Tenu pour un classique du roman de détection à l’anglaise, la Vierge au sac d’or d’Helen McCloy déçoit à proportion de l’intérêt de ses prémisses mais lève en chemin quelques beaux lièvres. D’un flash-back on présuppose qu’il dit nécessairement la vérité (Hitchcock a construit Stagefright sur l’infraction à ce présupposé) ; d’une narration à la première personne, que son auteur est honnête et de bonne foi – d’où le « scandale » du Meurtre de Roger Ackroyd, fondé sur le viol de cette loi non écrite [1]. En raison même du précédent agatha-christien, on devine sans peine ici, vers la page 135, l’identité du coupable, de sorte que la suite perd presque tout intérêt quant aux retombées de l’intrigue. C’est en outre le genre de roman qui ne tient que par sa construction en partie inversée (les deux morceaux relatés à la première personne sont également deux longs flash-back), destinée à dissimuler un nombre important d’invraisemblances ou du moins d’improbabilités. Une fois qu’on remet le puzzle à l’endroit, on s’aperçoit que c’est fort tiré par les cheveux. Au total, l’exercice apparaît arbitraire et de portée limitée, quelque soit le talent de l’écrivain et son sens du portrait psychologique. À noter cependant les réflexions assez fines du policier sur l’écart qui sépare toute relation des faits, aussi exacte se veuille-t-elle, des faits eux-mêmes. C’est de cette faille que surgira la vérité, c’est par une opération de lecture que le flic démasque la coupable [2], ou pour le dire autrement : c’est parce qu’il est meilleur critique littéraire qu’elle ne fut romancière. « Le roman policier, disait Borges, a créé un type spécial de lecteur ». Si le roman de McCloy vérifie, jusque dans son défaut d’exécution, la justesse de cette remarque, son intérêt est d’avoir fait de ce lecteur l’un des protagonistes de la fiction [3].
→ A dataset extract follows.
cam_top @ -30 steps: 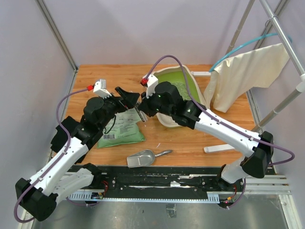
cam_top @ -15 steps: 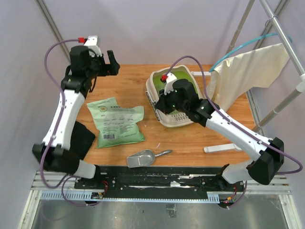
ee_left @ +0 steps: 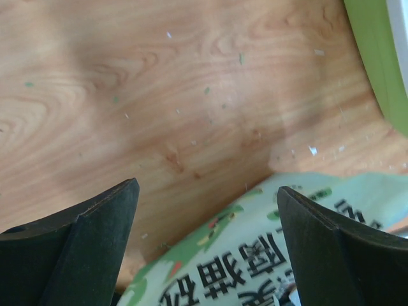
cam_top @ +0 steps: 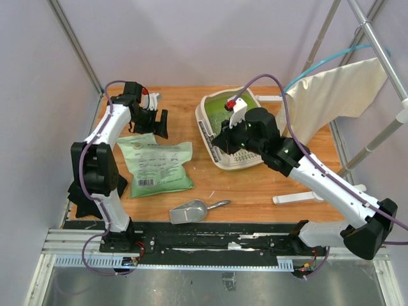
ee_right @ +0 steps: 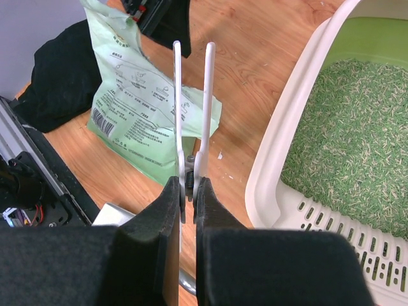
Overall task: Fill the litter box with clean litter
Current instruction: Clamp the cat litter bag at the center of the board.
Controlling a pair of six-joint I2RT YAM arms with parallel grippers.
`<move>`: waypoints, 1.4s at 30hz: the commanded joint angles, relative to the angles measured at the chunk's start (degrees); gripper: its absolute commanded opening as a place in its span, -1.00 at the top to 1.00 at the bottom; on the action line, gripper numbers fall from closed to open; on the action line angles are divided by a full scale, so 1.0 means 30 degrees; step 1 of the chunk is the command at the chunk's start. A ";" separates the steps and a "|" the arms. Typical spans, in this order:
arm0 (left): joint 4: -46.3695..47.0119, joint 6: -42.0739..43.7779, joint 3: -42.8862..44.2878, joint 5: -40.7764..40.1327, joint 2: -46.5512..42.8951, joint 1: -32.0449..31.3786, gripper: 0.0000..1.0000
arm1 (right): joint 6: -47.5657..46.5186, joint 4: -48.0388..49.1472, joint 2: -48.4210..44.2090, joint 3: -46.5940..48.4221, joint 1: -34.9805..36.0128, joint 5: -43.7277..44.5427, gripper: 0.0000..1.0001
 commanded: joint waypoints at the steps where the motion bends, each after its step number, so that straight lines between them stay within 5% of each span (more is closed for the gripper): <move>1: -0.1394 0.1968 -0.1541 0.1958 -0.2016 0.0129 -0.86 | -0.0447 -0.0069 -0.0266 -0.0257 -0.0076 -0.0243 0.99; 18: 0.1387 0.0600 -0.8848 0.1042 -0.6759 0.0129 -0.82 | -0.0992 0.0051 0.1460 0.0945 -0.0075 -0.1320 0.98; 31: 0.4978 -0.1273 -0.5133 0.1330 -0.8442 0.0200 -0.97 | -0.1120 0.0040 0.1729 0.1117 -0.0093 -0.1218 0.98; 42: 0.4999 -0.2018 -0.3540 -0.1728 -0.3438 -0.0516 -0.70 | -0.0966 0.0041 0.1343 0.0847 -0.0114 -0.1075 0.98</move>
Helen McCLOY, la Vierge au sac d’or. Traduction de Pierre Terrasse. Le Masques, 281 p.

1. Sur ce roman, voir le remarquable essai de réinterprétation de Pierre Bayard, Qui a tué Roger Ackroyd ? (Minuit).
2. Perec construira sur un principe analogue le fascinant jeu de cryptogrammes et de poupées russes emboîtées de « 53 jours ».
3. Autre correspondance borgesienne, l’importance des rêves et des paramnésies : c’est un rêve qui aiguillera le flic sur la voie de la vérité.